_WHAT YOU NEED TO DO:_
From the listing below, output only the lines starting at the line that has "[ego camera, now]" and ending at the line that has "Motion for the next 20", exactly as they appear, ends included.
EXTRACTED MATERIAL Block Start
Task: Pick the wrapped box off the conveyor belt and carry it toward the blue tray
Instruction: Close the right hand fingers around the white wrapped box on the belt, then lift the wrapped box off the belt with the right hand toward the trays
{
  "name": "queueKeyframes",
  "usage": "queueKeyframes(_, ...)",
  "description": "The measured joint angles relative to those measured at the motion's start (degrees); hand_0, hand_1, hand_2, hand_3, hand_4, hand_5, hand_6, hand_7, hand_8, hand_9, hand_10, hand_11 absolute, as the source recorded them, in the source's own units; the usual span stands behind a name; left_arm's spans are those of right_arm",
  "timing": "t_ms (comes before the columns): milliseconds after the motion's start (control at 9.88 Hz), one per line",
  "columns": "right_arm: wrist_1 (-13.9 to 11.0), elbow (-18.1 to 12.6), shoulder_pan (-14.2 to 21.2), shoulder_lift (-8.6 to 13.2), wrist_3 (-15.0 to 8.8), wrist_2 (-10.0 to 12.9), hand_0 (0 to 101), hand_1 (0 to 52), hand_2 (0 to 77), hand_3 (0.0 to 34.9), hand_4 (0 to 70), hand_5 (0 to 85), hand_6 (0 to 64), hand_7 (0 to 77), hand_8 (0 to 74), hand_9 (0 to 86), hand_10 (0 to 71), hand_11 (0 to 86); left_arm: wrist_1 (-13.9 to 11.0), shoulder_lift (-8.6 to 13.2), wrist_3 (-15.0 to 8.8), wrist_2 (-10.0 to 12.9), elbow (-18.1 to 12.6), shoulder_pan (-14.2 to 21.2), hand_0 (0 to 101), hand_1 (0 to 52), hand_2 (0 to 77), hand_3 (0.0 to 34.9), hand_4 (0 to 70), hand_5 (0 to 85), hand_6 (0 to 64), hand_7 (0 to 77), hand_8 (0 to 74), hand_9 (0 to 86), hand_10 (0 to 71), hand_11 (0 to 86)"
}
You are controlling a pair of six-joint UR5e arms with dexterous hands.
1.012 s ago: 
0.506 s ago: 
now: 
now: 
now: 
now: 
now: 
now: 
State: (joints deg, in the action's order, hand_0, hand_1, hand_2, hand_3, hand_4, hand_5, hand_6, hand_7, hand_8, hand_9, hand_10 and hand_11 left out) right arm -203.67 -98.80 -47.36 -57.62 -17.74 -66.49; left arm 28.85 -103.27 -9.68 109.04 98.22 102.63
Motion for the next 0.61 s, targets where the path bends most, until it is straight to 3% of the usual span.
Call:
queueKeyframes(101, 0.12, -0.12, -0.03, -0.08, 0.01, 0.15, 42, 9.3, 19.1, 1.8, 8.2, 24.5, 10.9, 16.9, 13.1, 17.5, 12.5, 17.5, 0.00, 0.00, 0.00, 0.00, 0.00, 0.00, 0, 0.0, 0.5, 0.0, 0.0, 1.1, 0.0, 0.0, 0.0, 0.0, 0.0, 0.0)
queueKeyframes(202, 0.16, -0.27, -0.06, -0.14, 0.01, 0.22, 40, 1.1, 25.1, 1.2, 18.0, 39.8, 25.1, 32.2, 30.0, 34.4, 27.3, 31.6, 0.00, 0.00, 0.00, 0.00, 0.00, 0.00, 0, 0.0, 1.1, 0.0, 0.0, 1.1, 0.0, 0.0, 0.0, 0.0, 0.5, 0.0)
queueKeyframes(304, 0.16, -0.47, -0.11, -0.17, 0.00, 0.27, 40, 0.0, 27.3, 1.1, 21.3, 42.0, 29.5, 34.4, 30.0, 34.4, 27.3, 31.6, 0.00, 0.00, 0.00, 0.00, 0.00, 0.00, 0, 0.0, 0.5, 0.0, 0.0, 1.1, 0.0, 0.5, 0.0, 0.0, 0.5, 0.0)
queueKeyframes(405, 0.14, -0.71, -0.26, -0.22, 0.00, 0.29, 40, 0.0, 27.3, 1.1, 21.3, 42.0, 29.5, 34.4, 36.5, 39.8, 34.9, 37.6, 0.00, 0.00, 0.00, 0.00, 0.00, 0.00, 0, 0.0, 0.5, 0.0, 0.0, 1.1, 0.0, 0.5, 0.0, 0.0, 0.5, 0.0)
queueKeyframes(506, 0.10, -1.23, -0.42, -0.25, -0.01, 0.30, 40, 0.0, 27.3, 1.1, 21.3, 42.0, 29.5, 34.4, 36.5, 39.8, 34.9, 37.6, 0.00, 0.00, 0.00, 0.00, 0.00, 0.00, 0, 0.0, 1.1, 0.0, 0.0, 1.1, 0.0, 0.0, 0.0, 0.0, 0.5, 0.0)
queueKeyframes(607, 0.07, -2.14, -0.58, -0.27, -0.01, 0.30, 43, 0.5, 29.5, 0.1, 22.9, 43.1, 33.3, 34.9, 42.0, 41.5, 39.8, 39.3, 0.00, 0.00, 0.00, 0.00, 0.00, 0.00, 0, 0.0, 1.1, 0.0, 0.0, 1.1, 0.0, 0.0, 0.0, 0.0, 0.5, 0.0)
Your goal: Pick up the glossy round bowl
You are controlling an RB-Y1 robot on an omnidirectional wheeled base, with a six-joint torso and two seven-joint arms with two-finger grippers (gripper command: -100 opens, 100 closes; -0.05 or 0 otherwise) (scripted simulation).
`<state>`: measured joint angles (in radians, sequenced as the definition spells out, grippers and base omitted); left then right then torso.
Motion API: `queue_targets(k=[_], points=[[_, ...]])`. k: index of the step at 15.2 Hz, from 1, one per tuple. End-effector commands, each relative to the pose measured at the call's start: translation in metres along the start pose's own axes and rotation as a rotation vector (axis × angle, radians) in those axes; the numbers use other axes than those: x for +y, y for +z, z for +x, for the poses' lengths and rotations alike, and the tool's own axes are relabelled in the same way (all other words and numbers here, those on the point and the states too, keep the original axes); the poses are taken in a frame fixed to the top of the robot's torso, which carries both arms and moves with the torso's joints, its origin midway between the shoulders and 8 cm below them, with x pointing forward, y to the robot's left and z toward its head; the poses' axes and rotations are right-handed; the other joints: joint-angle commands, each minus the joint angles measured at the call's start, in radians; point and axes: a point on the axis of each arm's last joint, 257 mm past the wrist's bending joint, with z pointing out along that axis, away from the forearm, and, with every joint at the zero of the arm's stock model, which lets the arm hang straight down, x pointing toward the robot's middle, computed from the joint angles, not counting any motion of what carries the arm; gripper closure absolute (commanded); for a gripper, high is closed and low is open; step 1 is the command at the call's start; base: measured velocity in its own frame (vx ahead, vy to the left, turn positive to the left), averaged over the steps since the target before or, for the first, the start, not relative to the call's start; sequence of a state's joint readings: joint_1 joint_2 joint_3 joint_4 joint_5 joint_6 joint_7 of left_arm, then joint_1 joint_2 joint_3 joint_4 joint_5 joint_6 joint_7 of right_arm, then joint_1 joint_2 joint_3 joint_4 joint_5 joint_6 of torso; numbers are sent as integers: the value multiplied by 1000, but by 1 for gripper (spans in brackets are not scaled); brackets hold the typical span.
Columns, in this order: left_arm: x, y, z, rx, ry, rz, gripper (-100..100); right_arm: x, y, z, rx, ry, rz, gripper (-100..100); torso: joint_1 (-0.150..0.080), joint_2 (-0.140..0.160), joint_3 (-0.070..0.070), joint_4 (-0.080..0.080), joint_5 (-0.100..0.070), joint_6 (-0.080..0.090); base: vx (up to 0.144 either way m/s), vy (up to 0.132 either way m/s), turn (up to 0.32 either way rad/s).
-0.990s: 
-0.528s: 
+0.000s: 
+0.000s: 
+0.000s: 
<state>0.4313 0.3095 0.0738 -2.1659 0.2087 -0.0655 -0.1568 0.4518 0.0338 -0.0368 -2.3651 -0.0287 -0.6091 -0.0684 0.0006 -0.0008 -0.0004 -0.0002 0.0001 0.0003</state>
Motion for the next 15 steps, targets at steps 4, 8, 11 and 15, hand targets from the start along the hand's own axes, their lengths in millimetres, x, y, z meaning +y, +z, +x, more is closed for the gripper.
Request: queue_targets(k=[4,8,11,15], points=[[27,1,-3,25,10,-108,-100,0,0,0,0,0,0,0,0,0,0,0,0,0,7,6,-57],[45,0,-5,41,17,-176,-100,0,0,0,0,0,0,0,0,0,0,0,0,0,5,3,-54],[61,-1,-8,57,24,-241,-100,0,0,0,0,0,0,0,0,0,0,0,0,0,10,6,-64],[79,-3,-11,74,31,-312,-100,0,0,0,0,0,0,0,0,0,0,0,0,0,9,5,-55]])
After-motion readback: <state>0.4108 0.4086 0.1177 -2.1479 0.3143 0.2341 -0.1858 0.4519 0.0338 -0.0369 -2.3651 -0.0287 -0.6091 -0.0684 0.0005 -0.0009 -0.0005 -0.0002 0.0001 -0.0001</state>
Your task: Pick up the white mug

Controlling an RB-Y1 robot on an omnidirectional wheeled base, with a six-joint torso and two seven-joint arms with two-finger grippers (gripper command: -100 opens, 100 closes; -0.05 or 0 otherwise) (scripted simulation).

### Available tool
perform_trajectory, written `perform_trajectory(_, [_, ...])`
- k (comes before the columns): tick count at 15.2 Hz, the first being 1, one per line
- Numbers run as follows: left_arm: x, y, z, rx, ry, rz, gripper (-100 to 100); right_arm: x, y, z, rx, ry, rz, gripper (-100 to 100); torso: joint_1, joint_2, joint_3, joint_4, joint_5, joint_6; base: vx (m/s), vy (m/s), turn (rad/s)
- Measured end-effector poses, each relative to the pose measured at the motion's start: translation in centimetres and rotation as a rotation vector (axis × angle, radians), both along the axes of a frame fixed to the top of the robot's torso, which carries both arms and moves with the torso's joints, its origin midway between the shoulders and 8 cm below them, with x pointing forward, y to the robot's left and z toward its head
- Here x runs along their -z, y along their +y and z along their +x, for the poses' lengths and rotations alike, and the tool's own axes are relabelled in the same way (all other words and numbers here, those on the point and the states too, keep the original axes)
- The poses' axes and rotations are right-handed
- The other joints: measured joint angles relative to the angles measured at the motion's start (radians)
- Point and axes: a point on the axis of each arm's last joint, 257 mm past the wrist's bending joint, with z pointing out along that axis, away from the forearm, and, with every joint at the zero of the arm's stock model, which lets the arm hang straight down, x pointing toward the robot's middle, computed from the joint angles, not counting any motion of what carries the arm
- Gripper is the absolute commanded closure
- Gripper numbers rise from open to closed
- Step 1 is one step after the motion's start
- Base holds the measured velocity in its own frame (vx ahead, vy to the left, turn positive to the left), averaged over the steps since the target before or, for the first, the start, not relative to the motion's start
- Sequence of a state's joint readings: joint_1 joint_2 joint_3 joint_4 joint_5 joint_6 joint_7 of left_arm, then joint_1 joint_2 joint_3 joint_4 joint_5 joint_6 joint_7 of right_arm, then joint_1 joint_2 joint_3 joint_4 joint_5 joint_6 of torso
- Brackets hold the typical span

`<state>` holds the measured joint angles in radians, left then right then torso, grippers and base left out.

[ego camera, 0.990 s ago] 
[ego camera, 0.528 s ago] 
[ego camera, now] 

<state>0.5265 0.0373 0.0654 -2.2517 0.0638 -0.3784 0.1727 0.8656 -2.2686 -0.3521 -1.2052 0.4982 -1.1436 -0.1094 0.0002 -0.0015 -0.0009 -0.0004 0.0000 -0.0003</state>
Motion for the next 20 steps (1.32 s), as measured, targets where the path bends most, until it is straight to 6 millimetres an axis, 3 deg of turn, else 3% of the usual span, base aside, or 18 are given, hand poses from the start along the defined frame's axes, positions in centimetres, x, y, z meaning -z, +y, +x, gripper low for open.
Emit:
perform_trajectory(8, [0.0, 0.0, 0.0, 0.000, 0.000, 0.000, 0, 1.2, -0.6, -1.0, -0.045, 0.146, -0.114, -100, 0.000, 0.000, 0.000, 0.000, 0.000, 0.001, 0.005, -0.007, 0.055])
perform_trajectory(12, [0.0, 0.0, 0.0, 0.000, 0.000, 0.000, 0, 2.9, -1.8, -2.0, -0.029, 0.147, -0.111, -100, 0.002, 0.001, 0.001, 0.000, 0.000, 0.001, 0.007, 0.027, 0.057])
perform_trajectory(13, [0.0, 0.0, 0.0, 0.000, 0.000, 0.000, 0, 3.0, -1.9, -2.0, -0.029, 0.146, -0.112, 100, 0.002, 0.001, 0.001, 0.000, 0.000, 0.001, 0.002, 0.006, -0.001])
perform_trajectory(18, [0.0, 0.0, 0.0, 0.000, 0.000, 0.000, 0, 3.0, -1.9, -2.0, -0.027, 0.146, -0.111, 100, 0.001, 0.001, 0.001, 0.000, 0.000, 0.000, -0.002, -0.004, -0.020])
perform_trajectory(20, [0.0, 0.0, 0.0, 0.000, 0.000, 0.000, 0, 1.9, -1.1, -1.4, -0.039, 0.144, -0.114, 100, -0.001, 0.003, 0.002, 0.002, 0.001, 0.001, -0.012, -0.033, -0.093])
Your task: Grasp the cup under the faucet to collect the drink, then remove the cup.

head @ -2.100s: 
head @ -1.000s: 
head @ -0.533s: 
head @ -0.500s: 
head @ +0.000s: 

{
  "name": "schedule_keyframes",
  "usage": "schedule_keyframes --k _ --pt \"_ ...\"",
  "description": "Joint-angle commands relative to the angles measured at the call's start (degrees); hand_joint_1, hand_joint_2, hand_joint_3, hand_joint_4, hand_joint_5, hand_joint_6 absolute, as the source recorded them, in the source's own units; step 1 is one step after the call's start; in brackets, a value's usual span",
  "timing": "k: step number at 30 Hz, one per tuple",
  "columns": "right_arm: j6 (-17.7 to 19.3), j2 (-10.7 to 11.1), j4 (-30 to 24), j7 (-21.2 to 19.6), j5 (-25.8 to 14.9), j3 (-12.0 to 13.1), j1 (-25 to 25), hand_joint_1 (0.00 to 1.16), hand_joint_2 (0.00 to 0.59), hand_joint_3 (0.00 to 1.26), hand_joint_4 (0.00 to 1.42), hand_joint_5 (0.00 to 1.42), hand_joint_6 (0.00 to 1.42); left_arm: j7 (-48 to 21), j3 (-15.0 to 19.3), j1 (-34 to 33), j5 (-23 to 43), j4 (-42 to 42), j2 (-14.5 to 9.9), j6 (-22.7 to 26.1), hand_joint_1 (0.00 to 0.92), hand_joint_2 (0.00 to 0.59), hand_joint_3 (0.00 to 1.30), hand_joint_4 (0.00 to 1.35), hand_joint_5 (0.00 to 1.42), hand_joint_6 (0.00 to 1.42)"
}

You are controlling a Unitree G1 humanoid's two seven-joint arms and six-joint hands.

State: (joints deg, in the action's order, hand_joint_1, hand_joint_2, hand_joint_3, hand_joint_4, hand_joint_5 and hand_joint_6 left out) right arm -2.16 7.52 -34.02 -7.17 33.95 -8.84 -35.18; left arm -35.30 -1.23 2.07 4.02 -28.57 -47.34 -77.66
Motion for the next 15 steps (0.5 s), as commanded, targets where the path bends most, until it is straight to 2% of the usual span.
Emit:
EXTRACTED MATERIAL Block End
_RESPONSE AREA:_
[ego camera, now] 

<state>0.5265 0.0373 0.0654 -2.2517 0.0638 -0.3784 0.1727 0.8656 -2.2686 -0.3521 -1.2052 0.4982 -1.1436 -0.1094 0.0002 -0.0015 -0.0009 -0.0004 0.0000 -0.0003</state>
Motion for the next 20 steps (1.32 s), as measured, targets where the path bends most, until it is straight to 6 millimetres an axis, 3 deg of turn, else 3% of the usual span, base aside, or 18 are given, hand poses from the start along the defined frame's axes, positions in centimetres, x, y, z meaning -z, +y, +x, gripper low for open.

This response contains the complete answer.